Kettner hat sich in der Oldtimer-Szene mittlerweile einen Namen gemacht. Hier geht man nämlich mit Herz und Verstand ans Werk. „Meine Leute – und auch mein Sohn – sind da auch voll dabei. Einen Oldtimer zu reparieren ist für uns eine angenehme Abwechslung zum Tagesgeschäft.“ Das Schönste für ihn: Die Freude der Kunden zu sehen, wenn sie vor dem „neuen alten“ Auto stehen.
Besonderer Schauraum in der Kettner-Werkstatt
Aber nicht nur die Oldtimer sind ein Hingucker in Kettners Werkstatt. Auch der Schauraum ist etwas ganz Besonderes. Fühlt man sich doch, wenn man ihn betritt, in die gute alte Zeit zurückversetzt. Denn hier finden sich zig alte Radios, eine Juke Box, die natürlich voll funktionstüchtig ist, alte Möbel und noch so einiges mehr. Es ist ein Raum zum Wohlfühlen und Schauen.

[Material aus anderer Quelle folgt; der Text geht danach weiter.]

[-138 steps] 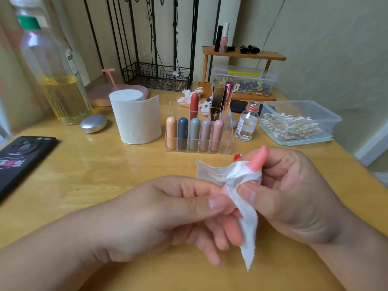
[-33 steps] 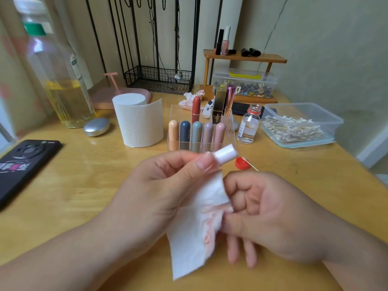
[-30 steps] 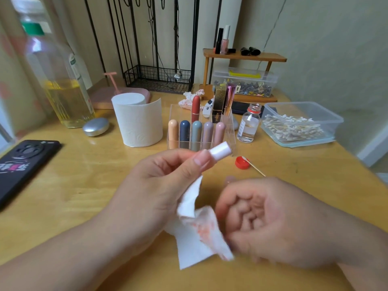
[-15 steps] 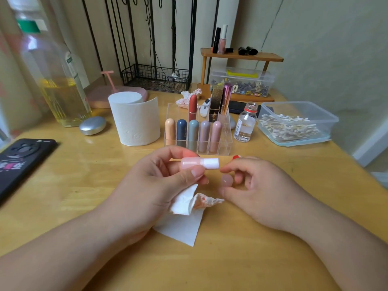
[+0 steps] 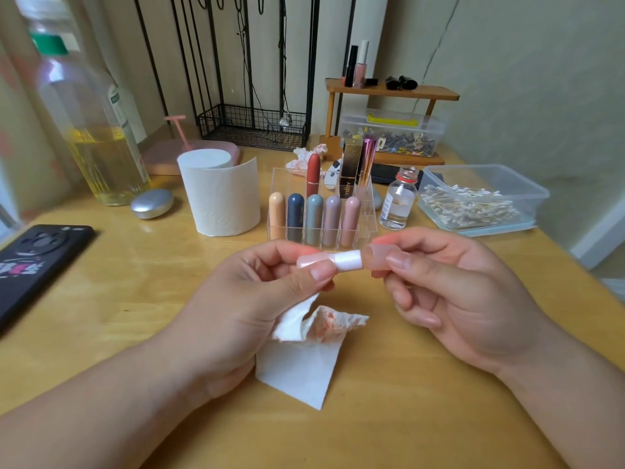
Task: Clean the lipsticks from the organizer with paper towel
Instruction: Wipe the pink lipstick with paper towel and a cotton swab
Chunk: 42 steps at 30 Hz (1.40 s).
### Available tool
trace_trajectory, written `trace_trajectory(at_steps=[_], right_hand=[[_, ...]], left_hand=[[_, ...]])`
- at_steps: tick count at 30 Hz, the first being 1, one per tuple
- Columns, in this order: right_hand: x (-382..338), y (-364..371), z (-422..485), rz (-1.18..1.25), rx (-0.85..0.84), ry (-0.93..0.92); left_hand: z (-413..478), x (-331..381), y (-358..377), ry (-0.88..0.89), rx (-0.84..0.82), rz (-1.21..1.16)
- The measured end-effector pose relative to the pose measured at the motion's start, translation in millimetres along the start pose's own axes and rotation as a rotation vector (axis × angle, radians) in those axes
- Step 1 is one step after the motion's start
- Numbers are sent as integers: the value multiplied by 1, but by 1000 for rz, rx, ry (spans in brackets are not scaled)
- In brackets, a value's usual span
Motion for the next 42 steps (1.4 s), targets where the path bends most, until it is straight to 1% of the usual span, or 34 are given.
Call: trace_trajectory(at_steps=[5, 9, 11, 15, 19, 23, 25, 28, 30, 31, 33, 36, 39, 42], right_hand=[[-1, 5, -3, -111, -48, -88], [3, 8, -6, -315, -76, -209], [4, 8, -6, -349, -87, -224], [0, 9, -6, -379, -56, -203], [-5, 17, -8, -298, -37, -112], [-2, 20, -7, -402, 61, -43], [-2, 21, -7, -460, 112, -16], [-1, 25, -6, -493, 154, -22], [0, 29, -5, -465, 154, -36], [0, 31, -5, -410, 148, -42], [1, 32, -7, -283, 131, -47], [7, 30, -7, -303, 88, -84], [12, 30, -5, -362, 144, -117], [11, 34, -4, -292, 191, -114]], left_hand=[[0, -3, -3, 43, -45, 88], [-2, -5, -2, 86, -52, 228], [-3, -4, 0, 110, -56, 273], [-5, 1, 1, 197, -14, 380], [-8, 4, 3, 254, 26, 433], [-9, 3, 1, 303, 49, 524], [-9, 2, 1, 299, 32, 582], [-11, 1, 3, 289, -39, 732], [-11, 0, 2, 285, -68, 835], [-9, 0, 2, 284, -65, 869], [-6, 0, 0, 287, -45, 880], [-1, 0, -4, 250, -8, 824], [0, 2, -3, 225, 15, 768], [0, 2, 1, 139, 39, 697]])
Point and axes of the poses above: each hand's wrist, its own z-axis towards the middle knuckle, its own y-axis out of the palm, x = y × z, the point moved 2 cm from there along z, towards the middle knuckle, and after that the axes turned 2 degrees about z, right-handed, at the moved point
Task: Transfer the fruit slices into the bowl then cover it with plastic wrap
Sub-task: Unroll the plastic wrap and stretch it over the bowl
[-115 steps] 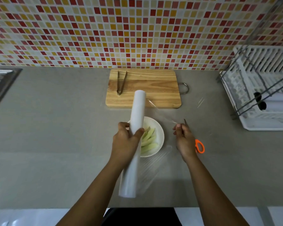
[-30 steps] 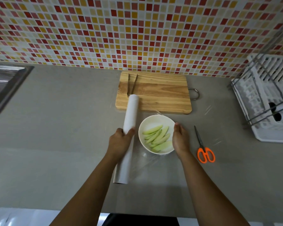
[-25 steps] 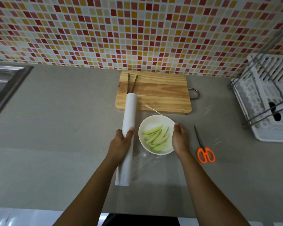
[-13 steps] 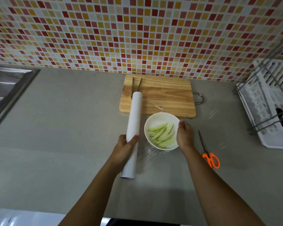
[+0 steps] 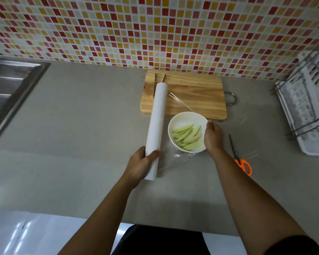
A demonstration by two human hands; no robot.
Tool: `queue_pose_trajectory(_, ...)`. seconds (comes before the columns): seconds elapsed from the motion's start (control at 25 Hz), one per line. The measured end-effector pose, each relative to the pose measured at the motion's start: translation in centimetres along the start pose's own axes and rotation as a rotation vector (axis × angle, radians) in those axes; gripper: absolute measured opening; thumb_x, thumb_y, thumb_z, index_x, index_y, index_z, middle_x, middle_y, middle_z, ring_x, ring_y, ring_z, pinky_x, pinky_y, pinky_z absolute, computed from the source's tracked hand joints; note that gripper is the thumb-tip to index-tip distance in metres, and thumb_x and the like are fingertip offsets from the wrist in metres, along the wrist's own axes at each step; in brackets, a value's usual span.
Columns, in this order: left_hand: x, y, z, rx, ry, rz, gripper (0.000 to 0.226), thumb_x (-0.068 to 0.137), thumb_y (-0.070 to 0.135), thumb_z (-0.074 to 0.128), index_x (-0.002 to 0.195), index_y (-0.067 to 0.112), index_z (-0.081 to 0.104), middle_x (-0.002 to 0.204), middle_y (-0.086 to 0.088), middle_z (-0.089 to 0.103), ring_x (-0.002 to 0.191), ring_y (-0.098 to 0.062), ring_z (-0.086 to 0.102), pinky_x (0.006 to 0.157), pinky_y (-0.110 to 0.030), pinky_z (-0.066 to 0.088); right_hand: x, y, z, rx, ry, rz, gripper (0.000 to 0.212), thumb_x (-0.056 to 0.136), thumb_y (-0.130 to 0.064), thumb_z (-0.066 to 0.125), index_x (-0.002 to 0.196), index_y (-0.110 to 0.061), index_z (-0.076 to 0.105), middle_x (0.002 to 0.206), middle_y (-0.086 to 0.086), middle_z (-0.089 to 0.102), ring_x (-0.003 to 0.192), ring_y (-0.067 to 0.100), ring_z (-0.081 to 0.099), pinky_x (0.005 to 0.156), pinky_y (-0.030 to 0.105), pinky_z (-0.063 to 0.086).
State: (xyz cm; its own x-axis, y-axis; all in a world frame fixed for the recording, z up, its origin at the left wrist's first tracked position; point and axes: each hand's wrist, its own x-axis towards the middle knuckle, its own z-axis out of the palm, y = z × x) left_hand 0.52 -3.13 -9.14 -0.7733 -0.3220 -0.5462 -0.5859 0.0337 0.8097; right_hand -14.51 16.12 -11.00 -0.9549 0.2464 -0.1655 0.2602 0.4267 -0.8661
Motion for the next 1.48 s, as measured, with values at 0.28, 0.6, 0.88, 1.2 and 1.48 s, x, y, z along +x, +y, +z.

„Meine Frau und ich haben ein Faible für alte Sachen“, erklärt Kettner. „Und ich habe noch nie gehört, dass es jemandem nicht gefallen hätte“, schmunzelt er. Das schönste Kompliment für ihn war, als ein Kunde einmal feststellte, dass der Schauraum genauso speziell und anders sei, wie die Kettners selbst. Denn: Man möchte definitiv nicht normal und „von der Stange“ sein. Also dieses Experiment ist definitiv gelungen.